Trying to unbury myself from all the holiday work!  I'll try to do it slowly!

This was my first booking made from someone out of the state!  The couple was from Kentucky.  Flying to Utah to have their wedding in the Salt Lake Temple.  Called me!!!  Yeah Me!!
How'd I do?

1.






2.





3.





4.





5.





6.





7.





8.





9.





different color cast on this one.  I warmed it quite a bit and played with saturation.  It's the one they chose to enlarge 20x30!  The other pics are probably truer to the actual building color.  Which one suits you best?

10.


----------



## Ls3D (Jan 5, 2009)

That is a few shots to crit,..  what stands out; I would have gone for everything in focus on #1, and more DOF on #9.

#4 is perfect.  Regarding your ?, I would keep the cool color cast but composite in a subtle sky.

The exposures are pretty good in 6 & 7, highlight detail and nice black levels... maybe a little recovery in #7

I bet you liked all those wet and reflective surfaces, not to mention that architecture!

I hope you took a day on the mountain!  World class snow on the slopes just outside out town.

-Shea


----------



## Peanuts (Jan 5, 2009)

These are lovely!  I especially love 1, 8 and the last one

Quick question, I have only one temple wedding, and it was absolutely swarming with wedding parties Every time I see ones at the Salt Lake Temple it looks so serene, like no one else is there!


----------



## Nein-reis (Jan 7, 2009)

Peanuts, I shoot close to 50 temple weddings a year in SLC.  There is a real art to not getting other parties or crowds in it.  You have to pick your battles, be assertive, and always be looking for an open shot.  Although this time of year is easy, there are A LOT less weddings in the winter than in the summer.  

Summer weddings on saturday at the temple are crazy.  Brides actually run into each other coming out of the temple, its like an assembly line.  I cant tell you how many times I've started shooting the wrong wedding and didn't notice until I was right on top of the bride.  I just quickly delete the photos, drop back, and wait for the right bride to come out.  Thats how crazy it is.  There is a real art to shooting at the temple, getting low and shooting more sky is a easy way to keep crowds out of the frame.

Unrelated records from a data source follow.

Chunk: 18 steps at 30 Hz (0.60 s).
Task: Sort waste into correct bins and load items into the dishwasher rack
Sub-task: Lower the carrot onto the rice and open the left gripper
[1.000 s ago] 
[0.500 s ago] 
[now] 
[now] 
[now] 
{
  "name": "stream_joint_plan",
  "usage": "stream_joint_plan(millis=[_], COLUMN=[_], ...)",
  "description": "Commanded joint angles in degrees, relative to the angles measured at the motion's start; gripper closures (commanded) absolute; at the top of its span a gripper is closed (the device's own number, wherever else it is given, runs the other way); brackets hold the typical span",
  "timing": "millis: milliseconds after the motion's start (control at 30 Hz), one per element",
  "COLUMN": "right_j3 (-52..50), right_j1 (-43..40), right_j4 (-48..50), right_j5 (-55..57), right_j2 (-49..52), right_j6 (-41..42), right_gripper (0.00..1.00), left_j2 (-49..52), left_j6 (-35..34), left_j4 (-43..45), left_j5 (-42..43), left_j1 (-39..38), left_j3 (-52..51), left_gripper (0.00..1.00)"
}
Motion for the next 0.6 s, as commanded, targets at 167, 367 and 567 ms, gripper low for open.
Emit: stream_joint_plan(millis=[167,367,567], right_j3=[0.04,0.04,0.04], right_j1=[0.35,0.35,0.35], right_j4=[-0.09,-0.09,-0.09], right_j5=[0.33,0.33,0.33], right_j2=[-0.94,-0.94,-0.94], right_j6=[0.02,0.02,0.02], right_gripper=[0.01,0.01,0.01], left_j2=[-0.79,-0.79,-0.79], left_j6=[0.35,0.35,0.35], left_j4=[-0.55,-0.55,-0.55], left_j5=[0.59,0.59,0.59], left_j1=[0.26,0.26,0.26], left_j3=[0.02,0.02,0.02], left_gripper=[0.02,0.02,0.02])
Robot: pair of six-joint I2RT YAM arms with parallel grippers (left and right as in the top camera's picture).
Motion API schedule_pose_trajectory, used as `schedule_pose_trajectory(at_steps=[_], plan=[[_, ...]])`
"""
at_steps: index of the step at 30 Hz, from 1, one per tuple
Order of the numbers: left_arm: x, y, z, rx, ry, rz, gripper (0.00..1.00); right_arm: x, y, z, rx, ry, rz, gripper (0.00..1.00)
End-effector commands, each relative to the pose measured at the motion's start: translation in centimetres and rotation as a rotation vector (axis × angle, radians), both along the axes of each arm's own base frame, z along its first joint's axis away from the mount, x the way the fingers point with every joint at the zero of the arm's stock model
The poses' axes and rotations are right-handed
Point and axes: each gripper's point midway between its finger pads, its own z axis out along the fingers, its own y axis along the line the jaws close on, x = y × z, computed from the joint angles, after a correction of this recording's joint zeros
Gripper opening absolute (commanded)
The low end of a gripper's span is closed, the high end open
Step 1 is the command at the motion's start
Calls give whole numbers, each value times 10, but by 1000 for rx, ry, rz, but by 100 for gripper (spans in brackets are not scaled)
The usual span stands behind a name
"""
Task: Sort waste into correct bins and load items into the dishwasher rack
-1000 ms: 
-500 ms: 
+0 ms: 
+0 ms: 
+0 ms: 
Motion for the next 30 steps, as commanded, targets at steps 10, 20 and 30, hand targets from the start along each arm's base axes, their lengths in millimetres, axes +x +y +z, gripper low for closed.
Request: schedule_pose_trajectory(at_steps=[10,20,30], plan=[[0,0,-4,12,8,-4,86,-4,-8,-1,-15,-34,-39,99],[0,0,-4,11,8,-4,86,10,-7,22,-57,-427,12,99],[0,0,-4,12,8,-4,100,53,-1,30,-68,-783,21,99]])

Sorry if I stole you question twocolor.  I think you did a really good job on these.  Its so easy to fall into "cookie cutter photos" at the temple and I see a few different ideas here.  #4 is the only one that really jumped out on me, but they all look in focus, and have good color.  I would pull more red out of there skin, it looks a little blotchy and is enhanced from the cold.  And the skin looks a little over edited in #5 its plastic shiney.  I like the idea of #3 but it would really benefit from a closer crop, the cut off on her neck and her arm looks amputated gives me a very uneasy feeling.  Cropping in closer on the hands would make this into a much more dynamic photo.  I know how cold it is out here this time of year and it makes shooting these difficult, I think you did a god job over all and they should be happy.  Oh, and congrats on your first out of state client!


----------



## dtornabene1 (Jan 9, 2009)

I like them all and think you did a great job!  I really like six.  It's a wedding for crying-out-loud not a funeral!  Show some love and emotion.

Great job.

-Nick


----------